Assign an Azure role-based access control (Azure RBAC) role to storage2.

Buy Now
Questions 5

Note: This section contains one or more sets of questions with the same scenario and problem. Each question presents a unique solution to the problem. You must determine whether the solution meets the stated goals. More than one solution in the set might solve the problem. It is also possible that none of the solutions in the set solve the problem.

After you answer a question in this section, you will NOT be able to return. As a result, these questions do not appear on the Review Screen.

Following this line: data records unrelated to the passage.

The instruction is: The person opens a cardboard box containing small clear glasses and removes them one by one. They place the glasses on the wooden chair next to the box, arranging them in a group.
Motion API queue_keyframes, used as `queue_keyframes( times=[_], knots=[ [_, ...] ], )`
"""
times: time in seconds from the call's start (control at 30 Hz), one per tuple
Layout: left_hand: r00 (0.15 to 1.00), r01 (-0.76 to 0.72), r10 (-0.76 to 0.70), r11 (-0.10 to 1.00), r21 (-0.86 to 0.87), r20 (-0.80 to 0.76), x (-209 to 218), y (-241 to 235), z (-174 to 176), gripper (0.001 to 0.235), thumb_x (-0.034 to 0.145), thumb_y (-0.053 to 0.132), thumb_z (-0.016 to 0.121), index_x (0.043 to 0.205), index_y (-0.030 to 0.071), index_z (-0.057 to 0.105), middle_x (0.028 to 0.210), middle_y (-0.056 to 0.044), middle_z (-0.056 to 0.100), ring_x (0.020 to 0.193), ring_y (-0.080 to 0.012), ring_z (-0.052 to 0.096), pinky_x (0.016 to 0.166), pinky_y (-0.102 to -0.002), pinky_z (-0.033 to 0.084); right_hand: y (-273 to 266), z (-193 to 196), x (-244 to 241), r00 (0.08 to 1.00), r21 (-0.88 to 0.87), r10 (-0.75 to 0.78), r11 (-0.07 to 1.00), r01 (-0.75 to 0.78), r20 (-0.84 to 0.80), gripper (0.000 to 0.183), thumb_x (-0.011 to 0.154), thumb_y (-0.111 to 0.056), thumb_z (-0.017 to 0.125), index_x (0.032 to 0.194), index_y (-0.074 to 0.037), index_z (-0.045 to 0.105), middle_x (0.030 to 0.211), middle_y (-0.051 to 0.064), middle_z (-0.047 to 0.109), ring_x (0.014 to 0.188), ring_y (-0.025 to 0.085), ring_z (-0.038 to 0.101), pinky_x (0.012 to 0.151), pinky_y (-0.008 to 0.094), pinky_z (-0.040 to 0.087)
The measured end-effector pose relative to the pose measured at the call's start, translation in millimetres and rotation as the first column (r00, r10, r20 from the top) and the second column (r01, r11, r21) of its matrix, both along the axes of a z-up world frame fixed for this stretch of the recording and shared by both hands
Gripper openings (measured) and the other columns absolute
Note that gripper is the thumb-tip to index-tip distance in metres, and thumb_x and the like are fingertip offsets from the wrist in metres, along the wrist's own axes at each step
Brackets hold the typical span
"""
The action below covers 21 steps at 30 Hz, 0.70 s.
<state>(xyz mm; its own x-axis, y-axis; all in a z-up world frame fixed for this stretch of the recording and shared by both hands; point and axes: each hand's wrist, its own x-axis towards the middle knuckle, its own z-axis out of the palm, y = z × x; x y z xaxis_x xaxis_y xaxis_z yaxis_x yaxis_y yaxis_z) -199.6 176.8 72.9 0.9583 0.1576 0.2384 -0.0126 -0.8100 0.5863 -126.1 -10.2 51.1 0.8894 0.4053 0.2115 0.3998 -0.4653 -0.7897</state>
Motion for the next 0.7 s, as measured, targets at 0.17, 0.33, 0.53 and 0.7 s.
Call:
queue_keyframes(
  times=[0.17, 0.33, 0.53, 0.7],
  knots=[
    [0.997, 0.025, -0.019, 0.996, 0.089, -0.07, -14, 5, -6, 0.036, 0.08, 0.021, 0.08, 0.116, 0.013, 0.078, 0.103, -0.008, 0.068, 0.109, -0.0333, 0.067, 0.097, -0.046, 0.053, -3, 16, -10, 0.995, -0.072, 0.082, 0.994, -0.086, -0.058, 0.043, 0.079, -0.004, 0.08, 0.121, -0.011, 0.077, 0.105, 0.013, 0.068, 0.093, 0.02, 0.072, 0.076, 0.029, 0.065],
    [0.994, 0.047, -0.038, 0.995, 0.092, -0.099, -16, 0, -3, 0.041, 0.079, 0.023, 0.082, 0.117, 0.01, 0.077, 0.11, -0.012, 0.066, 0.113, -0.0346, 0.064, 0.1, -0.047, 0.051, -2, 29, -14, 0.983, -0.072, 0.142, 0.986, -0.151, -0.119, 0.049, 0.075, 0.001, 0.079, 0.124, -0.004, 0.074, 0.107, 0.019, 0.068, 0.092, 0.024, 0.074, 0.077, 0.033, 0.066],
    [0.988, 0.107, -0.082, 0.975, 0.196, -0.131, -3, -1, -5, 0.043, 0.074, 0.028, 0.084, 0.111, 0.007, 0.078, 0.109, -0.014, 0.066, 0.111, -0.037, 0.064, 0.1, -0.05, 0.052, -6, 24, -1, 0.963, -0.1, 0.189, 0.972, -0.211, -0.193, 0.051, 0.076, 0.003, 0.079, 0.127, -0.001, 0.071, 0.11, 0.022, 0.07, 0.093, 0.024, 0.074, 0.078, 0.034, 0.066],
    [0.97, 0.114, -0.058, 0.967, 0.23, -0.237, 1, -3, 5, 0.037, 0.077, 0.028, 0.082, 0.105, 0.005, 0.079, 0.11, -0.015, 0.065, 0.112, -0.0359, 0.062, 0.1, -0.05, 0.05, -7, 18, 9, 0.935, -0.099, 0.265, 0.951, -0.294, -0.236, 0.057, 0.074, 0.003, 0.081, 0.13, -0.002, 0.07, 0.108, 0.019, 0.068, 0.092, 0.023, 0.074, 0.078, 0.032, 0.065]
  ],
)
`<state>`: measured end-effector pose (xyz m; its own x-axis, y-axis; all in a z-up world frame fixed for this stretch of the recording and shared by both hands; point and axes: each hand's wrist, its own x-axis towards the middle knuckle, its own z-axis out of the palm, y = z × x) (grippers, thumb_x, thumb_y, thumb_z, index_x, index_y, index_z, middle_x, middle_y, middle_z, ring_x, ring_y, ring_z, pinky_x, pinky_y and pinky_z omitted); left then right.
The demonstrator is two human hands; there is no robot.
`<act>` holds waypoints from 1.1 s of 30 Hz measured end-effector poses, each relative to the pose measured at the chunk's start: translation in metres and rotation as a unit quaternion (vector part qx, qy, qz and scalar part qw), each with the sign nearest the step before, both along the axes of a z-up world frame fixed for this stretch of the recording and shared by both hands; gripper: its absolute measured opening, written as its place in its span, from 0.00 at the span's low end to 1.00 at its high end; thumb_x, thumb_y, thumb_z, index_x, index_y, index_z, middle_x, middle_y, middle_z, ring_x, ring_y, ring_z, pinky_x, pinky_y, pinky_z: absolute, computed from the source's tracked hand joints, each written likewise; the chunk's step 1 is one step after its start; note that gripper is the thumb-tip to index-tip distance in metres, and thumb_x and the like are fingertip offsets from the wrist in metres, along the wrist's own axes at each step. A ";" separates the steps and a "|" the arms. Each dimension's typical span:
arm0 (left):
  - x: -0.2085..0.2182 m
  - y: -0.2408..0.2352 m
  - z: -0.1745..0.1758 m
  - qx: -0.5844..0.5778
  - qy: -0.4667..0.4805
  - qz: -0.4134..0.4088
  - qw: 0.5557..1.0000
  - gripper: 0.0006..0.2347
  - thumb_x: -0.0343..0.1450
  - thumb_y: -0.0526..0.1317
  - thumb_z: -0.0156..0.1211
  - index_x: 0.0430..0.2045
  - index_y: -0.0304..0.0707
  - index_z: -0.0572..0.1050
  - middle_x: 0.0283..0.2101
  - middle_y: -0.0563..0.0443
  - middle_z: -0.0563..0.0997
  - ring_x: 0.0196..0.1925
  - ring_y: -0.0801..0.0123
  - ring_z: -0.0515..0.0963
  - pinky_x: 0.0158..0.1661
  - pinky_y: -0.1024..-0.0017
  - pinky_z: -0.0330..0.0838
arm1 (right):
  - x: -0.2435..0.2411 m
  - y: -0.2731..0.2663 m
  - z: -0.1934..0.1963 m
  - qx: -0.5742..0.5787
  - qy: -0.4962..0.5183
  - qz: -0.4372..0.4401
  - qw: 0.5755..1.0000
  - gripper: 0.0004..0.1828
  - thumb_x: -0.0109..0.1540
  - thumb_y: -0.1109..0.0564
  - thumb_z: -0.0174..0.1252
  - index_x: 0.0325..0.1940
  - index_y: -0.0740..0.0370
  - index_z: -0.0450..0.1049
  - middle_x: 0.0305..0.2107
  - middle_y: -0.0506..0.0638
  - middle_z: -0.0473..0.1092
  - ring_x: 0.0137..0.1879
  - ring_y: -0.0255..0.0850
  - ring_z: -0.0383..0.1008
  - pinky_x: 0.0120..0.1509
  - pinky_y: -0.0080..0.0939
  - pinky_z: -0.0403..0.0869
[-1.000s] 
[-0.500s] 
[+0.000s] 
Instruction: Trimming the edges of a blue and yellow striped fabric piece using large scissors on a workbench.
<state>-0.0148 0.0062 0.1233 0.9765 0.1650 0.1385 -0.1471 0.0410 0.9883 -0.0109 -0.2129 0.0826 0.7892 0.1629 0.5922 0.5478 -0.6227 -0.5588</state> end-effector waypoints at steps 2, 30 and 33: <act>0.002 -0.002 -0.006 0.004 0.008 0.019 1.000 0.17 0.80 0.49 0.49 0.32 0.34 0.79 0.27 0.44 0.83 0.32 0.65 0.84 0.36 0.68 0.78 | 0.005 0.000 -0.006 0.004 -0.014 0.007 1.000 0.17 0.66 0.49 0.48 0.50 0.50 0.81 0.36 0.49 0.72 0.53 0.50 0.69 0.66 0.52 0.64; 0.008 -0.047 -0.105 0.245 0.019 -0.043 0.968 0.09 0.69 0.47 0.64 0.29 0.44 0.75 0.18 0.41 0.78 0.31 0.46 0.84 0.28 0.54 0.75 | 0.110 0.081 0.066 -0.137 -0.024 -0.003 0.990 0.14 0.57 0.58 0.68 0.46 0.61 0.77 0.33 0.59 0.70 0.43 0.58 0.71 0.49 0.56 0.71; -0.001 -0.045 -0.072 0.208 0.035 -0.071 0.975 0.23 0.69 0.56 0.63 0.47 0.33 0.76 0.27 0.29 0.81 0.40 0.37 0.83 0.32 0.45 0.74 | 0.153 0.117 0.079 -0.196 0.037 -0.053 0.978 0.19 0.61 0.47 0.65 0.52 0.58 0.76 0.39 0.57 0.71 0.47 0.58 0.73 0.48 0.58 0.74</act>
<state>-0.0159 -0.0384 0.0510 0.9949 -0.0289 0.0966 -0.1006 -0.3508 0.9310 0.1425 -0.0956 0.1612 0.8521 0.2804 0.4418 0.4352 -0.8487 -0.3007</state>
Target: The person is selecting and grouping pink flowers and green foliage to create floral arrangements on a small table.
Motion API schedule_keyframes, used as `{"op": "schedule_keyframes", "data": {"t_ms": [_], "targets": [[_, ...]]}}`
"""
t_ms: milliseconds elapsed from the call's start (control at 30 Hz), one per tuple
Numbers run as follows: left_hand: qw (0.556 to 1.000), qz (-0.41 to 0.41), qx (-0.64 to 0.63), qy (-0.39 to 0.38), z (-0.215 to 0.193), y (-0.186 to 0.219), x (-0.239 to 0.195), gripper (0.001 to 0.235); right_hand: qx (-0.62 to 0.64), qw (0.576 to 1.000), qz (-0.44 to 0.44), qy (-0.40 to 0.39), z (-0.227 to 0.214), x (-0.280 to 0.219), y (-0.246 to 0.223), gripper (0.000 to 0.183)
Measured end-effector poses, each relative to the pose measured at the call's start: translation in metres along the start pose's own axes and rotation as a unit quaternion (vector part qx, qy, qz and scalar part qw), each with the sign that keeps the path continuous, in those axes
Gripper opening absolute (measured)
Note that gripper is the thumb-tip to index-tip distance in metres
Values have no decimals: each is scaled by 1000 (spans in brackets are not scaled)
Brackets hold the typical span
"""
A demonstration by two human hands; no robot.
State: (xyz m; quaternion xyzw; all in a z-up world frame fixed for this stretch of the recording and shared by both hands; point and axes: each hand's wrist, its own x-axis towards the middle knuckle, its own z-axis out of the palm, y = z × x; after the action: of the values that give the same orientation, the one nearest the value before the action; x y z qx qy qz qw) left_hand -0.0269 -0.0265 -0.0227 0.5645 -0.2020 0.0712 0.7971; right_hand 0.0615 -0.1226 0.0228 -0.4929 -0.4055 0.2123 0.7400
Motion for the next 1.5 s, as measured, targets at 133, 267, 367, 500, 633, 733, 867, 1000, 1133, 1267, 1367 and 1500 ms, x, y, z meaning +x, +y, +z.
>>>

You have a Microsoft Sentinel workspace

You have a multi-tier Security Operations Center (SOC) team.

You need to ensure that all new security incidents are assigned immediately to the Tier 1 analysts group and flagged for triage.

Solution: You create an analytics rule.

Does this meet the goal?

Options:

A.

Yes

B.

No

Buy Now
Questions 6

User1 has requested to use the AI Administrator role.

Which approvers can approve the request, and how long will User1 be an AI administrator after the role is approved? To answer, select the appropriate options in the answer area.

NOTE: Each correct selection is worth one point.

Options:

Buy Now
Questions 7

For each of the following statements, select Yes if the statement is true Otherwise, select No.

Options:

Buy Now
Questions 8

You need to delegate a user to implement the planned change for Defender for Cloud. The solution must follow the principle of least privilege.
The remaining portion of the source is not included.